8. Can a Dealer Member use the same compliance testing and review standards to monitor trading activity by OES clients as it does for full service brokerage?
   
   Under DMR 2500, 2700 and 38.1, a Dealer Member’s policies and procedures and systems of control should be designed to address the risks relevant to its business. Orders entered through OES may introduce additional risks to the Dealer Member and to the marketplace generally given the limited involvement of staff in the handling of client orders.  To the extent that a Dealer Member does not have separate compliance testing and review standards for its OES business, it must ensure that its overall standards of compliance and supervision sufficiently address the heightened risks associated with OES order entry.
9. Are there any particular risks that need to be addressed in compliance procedures for trading by OES clients?
   
   DMR 2500, 2700 and 38.1 require that policies and procedures and systems of supervision and control must be appropriate for the lines of business conducted by the Dealer Member. Given that the entry of orders through OES is subject to limited intermediation by staff of the OES Dealer, compliance procedures, at a minimum, should address:

• orders that have been entered which are not intended to be executed, such as orders entered for the purpose of determining the depth of the market, affecting a calculated opening price, checking for the presence of hidden liquidity or other similar improper purpose;
• orders that have been entered on a marketplace and trades that have executed for the purpose of creating a high or low closing price in the case of a trade, or a high or low bid or offer in the case of an order;
• orders that have been entered at unreasonable prices; and
• trades that involve no beneficial change in ownership (i.e. wash trading) particularly where a client has multiple accounts.

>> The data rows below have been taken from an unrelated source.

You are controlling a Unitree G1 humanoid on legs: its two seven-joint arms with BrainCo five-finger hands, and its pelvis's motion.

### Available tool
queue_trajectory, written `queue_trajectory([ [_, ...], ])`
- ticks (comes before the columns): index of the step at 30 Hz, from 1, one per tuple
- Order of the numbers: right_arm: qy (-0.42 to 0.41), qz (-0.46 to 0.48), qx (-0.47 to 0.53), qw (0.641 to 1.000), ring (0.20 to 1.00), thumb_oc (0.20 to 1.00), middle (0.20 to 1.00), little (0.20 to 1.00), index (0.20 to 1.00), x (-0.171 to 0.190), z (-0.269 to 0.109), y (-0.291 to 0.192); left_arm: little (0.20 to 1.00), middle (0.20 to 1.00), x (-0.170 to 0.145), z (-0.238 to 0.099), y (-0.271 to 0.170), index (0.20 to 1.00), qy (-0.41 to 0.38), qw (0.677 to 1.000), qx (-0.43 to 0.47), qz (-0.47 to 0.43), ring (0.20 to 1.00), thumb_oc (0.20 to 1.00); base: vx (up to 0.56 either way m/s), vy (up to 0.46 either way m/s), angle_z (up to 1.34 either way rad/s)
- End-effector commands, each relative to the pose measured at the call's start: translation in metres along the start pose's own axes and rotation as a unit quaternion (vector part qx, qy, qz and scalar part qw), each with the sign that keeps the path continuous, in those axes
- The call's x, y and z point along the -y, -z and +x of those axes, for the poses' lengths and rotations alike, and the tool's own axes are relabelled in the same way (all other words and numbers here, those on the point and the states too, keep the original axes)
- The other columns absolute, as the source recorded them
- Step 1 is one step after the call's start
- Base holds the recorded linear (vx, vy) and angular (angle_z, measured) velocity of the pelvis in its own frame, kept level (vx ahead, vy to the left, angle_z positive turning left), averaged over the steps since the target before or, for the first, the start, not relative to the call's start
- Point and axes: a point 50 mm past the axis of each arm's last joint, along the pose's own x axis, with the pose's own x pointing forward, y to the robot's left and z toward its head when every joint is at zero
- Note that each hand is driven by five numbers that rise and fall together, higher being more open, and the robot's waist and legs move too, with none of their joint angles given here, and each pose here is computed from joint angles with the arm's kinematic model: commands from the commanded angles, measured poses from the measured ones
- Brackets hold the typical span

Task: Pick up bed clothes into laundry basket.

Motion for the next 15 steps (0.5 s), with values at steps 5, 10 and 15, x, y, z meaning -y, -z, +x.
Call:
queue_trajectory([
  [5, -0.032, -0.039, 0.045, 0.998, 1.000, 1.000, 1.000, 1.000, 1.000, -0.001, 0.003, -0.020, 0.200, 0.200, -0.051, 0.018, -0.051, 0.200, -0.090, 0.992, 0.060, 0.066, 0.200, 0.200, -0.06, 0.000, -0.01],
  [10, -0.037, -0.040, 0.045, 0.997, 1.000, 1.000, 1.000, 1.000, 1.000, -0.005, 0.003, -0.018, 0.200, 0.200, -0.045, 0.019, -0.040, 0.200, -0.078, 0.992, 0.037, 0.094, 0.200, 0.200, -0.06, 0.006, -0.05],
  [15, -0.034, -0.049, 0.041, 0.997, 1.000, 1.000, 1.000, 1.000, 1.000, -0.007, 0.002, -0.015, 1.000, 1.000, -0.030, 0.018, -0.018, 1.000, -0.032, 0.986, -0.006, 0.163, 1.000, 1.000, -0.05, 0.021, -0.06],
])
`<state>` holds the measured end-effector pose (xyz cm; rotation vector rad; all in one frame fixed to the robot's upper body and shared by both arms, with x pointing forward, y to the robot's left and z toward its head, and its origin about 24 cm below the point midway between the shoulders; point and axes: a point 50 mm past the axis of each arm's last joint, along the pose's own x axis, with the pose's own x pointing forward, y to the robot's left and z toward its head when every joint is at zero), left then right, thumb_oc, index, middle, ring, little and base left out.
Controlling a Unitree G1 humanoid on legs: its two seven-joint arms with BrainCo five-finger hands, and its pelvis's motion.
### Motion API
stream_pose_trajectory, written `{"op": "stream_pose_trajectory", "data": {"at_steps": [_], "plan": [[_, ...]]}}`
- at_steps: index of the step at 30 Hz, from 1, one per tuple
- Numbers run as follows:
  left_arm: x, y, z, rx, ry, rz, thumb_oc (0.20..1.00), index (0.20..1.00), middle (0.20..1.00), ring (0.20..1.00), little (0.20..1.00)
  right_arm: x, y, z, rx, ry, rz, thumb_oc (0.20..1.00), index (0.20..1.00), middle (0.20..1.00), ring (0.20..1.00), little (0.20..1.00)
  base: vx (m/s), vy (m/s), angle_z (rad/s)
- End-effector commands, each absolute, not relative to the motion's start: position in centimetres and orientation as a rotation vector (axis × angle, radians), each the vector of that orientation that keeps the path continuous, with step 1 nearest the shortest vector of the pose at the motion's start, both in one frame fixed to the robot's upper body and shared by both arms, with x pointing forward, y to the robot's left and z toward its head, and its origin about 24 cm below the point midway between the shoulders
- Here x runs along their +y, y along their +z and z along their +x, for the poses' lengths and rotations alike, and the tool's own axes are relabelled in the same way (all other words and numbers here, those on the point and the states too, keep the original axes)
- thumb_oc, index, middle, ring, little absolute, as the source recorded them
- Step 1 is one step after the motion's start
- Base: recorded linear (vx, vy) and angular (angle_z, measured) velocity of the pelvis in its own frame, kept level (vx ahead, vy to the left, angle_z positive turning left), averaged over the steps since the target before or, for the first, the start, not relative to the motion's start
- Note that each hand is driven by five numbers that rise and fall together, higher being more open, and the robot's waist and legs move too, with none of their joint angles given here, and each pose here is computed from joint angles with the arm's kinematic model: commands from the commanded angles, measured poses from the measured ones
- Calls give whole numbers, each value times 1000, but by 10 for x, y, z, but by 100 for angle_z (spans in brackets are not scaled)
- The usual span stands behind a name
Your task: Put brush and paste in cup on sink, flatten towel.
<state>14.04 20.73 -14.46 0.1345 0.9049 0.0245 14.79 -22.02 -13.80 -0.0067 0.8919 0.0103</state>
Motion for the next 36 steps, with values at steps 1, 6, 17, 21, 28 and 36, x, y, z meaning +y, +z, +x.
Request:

1. Impact on Existing Guidance

This Rules Notice repeals and replaces, effective June 1, 2015, the guidance set out in Market Integrity Notice 2007-011 – Guidance – Compliance Requirements for Order-Execution Services (April 20, 2007).

• 4Institutional Customer is defined in the Dealer Member Rules to mean
  (1)    An Acceptable Counterparty (as defined in Form 1);
         (2)    An Acceptable Institution (as defined in Form 1);
         (3)    A Regulated Entity (as defined in Form 1);
         (4)    A Registrant (other than an individual registrant) under securities legislation; or
         (5)    A non-individual with total securities under administration or management exceeding $10 million.
• 5See IIROC Notice 13-0053 - Rules Notice – Guidance – UMIR – Guidance on Certain Manipulative and Deceptive Trading Practices (February 14, 2013).
• 6See IIROC Notice 12-0363 - Rules Notice – Notice of Approval – UMIR – Provisions Respecting Electronic Trading (December 7, 2012).
• 7“Requirements” include UMIR, applicable securities regulation, requirements of any self-regulatory organization applicable to the activity of the account and the rules and policies of any marketplace on which the account activity takes place.